| Input for this task |
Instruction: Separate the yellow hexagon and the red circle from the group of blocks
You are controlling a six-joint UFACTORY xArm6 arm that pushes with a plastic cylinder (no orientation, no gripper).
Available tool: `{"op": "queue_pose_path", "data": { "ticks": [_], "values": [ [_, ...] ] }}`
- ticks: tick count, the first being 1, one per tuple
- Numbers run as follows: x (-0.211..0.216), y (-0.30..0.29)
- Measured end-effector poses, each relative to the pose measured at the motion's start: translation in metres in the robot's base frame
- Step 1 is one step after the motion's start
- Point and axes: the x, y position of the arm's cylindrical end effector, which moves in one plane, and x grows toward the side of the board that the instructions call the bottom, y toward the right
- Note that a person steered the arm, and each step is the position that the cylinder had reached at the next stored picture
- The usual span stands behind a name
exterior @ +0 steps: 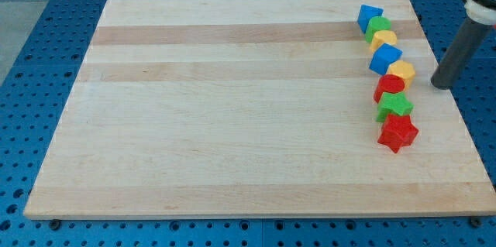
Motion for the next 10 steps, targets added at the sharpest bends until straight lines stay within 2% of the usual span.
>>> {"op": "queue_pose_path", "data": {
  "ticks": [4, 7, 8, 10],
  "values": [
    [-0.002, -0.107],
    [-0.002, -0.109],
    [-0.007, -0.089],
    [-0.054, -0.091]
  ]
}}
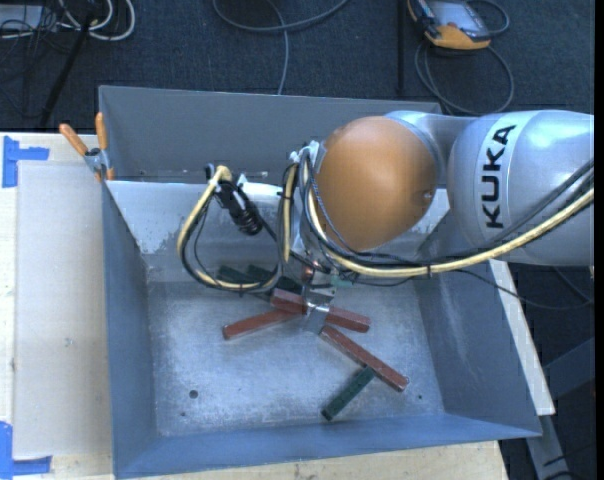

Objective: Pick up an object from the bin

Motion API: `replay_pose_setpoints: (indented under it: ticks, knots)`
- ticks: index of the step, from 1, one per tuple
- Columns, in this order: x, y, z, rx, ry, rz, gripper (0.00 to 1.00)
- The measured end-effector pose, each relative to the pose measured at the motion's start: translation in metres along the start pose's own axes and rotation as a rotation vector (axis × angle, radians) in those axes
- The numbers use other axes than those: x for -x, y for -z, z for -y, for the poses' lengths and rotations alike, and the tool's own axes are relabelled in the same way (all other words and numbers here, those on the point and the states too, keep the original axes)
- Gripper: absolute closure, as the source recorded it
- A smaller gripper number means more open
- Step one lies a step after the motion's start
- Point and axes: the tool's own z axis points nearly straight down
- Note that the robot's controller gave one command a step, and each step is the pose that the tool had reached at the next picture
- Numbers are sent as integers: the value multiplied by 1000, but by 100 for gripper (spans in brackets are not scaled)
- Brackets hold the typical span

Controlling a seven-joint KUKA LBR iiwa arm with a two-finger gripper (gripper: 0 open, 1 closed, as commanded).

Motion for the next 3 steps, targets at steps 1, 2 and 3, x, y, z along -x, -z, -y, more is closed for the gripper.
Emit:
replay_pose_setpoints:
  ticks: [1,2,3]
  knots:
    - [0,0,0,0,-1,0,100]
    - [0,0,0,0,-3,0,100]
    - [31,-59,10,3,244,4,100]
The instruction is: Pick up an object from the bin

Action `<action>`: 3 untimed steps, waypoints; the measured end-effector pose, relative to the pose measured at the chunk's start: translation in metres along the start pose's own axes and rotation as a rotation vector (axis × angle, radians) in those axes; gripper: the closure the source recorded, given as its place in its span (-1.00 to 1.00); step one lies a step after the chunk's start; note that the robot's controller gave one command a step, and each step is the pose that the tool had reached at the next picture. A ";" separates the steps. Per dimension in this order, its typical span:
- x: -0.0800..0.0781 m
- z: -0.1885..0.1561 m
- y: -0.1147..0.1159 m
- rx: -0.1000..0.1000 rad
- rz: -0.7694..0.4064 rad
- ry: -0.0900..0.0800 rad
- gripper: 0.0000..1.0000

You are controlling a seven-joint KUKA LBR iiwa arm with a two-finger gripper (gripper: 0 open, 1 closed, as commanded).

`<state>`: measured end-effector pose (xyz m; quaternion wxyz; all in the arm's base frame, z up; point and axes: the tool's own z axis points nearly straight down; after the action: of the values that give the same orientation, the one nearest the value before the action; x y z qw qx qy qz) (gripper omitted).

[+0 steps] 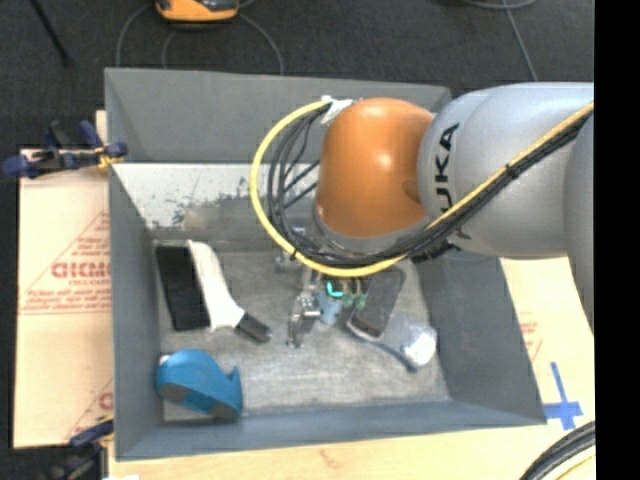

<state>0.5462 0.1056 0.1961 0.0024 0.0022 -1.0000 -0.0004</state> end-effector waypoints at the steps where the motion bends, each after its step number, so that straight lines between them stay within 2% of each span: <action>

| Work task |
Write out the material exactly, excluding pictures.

| Finished exercise |
Instruction: Separate the yellow hexagon and the red circle from the group of blocks
You are controlling a six-joint UFACTORY xArm6 arm that pushes with a plastic cylinder (no orientation, no gripper).
Available tool: `{"op": "queue_pose_path", "data": { "ticks": [_], "values": [ [_, ...] ] }}`
- ticks: tick count, the first being 1, one per tuple
- Numbers run as follows: x (-0.211..0.216), y (-0.30..0.29)
- Measured end-effector poses, each relative to the pose measured at the motion's start: translation in metres in the robot's base frame
- Step 1 is one step after the motion's start
- Point and axes: the x, y position of the arm's cylindrical end effector, which moves in one plane, and x grows toward the side of the board that the instructions call the bottom, y toward the right
- Note that a person steered the arm, and each step is the position that the cylinder had reached at the next stored picture
- The usual span stands behind a name
exterior @ +0 steps: 
Motion for the next 10 steps, targets added at the sharpest bends until straight lines stay within 2% of the usual span.
>>> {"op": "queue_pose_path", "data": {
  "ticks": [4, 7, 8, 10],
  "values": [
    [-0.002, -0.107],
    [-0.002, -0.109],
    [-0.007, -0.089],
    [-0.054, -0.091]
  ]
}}

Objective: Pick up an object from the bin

Motion API: `replay_pose_setpoints: (indented under it: ticks, knots)`
- ticks: index of the step, from 1, one per tuple
- Columns, in this order: x, y, z, rx, ry, rz, gripper (0.00 to 1.00)
- The measured end-effector pose, each relative to the pose measured at the motion's start: translation in metres along the start pose's own axes and rotation as a rotation vector (axis × angle, radians) in those axes
- The numbers use other axes than those: x for -x, y for -z, z for -y, for the poses' lengths and rotations alike, and the tool's own axes are relabelled in the same way (all other words and numbers here, those on the point and the states too, keep the original axes)
- Gripper: absolute closure, as the source recorded it
- A smaller gripper number means more open
- Step one lies a step after the motion's start
- Point and axes: the tool's own z axis points nearly straight down
- Note that the robot's controller gave one command a step, and each step is the pose that the tool had reached at the next picture
- Numbers are sent as integers: the value multiplied by 1000, but by 100 for gripper (spans in brackets are not scaled)
- Brackets hold the typical span

Controlling a seven-joint KUKA LBR iiwa arm with a two-finger gripper (gripper: 0 open, 1 closed, as commanded).

Motion for the next 3 steps, targets at steps 1, 2 and 3, x, y, z along -x, -z, -y, more is closed for the gripper.
Emit:
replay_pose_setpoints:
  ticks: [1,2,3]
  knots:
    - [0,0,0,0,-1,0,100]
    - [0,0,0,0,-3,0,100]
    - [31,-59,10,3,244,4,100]
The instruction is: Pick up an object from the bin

Action `<action>`: 3 untimed steps, waypoints; the measured end-effector pose, relative to the pose measured at the chunk's start: translation in metres along the start pose's own axes and rotation as a rotation vector (axis × angle, radians) in those axes; gripper: the closure the source recorded, given as its place in its span (-1.00 to 1.00); step one lies a step after the chunk's start; note that the robot's controller gave one command a step, and each step is the pose that the tool had reached at the next picture. A ";" separates the steps. Per dimension in this order, its typical span:
- x: -0.0800..0.0781 m
- z: -0.1885..0.1561 m
- y: -0.1147..0.1159 m
- rx: -0.1000..0.1000 rad
- rz: -0.7694..0.4064 rad
- ry: -0.0900..0.0800 rad
- gripper: 0.0000..1.0000

You are controlling a seven-joint KUKA LBR iiwa arm with a two-finger gripper (gripper: 0 open, 1 closed, as commanded).

`<state>`: measured end-effector pose (xyz m; quaternion wxyz; all in the arm's base frame, z up; point and axes: the tool's own z axis points nearly straight down; after the action: of the values that give the same orientation, the one nearest the value before the action; x y z qw qx qy qz) (gripper omitted).

[+0 steps] 

<state>0.5462 0.1056 0.1961 0.0024 0.0022 -1.0000 -0.0004</state> end-effector waypoints at the steps where the motion bends, each after its step number, so that straight lines between them stay within 2% of each span: <action>

The exercise has been carried out in full.